Just when dreams of decamping across the Channel are recurrent, Vive La France at the Grand Hall, Olympia, London W14 (www.vivelafrance.co.uk) this weekend (until 6pm today and tomorrow) offers a walking, talking, eating, drinking, singing evocation of France. Selling properties and holidays and Gallic charm is the raison d'être, but for £15 entry, you can stock up in le marché on the French cheeses, pâtés, olives, jams, mustards, bread and patisserie we go mad for in Mammouth.

Time for tea

You'd be hard pushed to find a more virtuous hot drink. It's even named after a high-minded suburb. Hampstead Tea & Coffee's Organic Fairtrade Green Tea is 'purifying delicate, and detoxifying', and comes from the world's first biodynamic tea estate, in the Himalayas.

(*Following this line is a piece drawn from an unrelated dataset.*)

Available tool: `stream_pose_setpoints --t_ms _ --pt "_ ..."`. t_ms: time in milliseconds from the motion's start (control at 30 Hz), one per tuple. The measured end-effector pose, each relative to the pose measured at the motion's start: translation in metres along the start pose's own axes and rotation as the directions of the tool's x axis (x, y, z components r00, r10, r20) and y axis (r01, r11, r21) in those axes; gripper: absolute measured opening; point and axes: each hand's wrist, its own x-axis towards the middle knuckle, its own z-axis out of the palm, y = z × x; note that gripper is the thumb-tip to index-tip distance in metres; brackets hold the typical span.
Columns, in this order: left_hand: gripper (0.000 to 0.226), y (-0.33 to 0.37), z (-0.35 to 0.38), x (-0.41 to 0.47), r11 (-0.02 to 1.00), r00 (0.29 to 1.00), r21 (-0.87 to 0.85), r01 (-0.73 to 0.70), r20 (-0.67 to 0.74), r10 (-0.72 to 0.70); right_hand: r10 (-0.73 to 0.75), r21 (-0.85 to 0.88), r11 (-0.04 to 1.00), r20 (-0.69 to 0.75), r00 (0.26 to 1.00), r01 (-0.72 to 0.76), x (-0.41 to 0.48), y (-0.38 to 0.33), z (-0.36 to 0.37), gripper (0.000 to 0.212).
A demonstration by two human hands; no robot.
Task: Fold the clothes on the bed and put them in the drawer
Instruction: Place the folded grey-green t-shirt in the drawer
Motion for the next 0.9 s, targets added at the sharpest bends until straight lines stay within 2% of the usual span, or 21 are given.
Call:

As well as the green tea, there's First Flush Darjeeling (leaves only, 125g for £2.99) and the ever so élite White, from hand-picked new leaves and buds. At £5.99 for 50g, it's a dear cuppa, but a rare one, too.

Whisky galore

Salt Whisky bar and diner has a jaw-dropping line-up of 250 whiskies but, in the spirit of the times, gives the drink a lounge-around makeover. A band of deft and savvy boy bartenders will turn whiskies into innovative cocktails like the honey fig sour or reach up for rarities like the 1955 bottle of Macallan Sherrywood. On 26 January the attached restaurant puts on a Burns Night supper with contemporary twists, but the rest of the time it's Italian. Salt, 82 Seymour Street, London W1 (020-7402 1155).

Strange fruit

Although it counts towards your five-a-day intake, chewing on dried fruit like tough old prunes and rubbery apple rings seems a drab alternative to fresh. Southern Alps' beautiful packs of brightly coloured slow-dried and irresistible fruits are something else. They're mostly organic, all dried more slowly than usual for a more concentrated taste and colour, and have no preservatives. Try a pack of trail mix for breakfast - or a bowl of the fruit-packed muesli - or pick a packet of strawberries as a treat. Buy at Borough Market, London SE1 on Saturdays; Fenwicks, Newcastle; Daylesford Farm Shop, Moreton-in-Marsh; Harvey Nichols or call 01732 824222 for more stockists.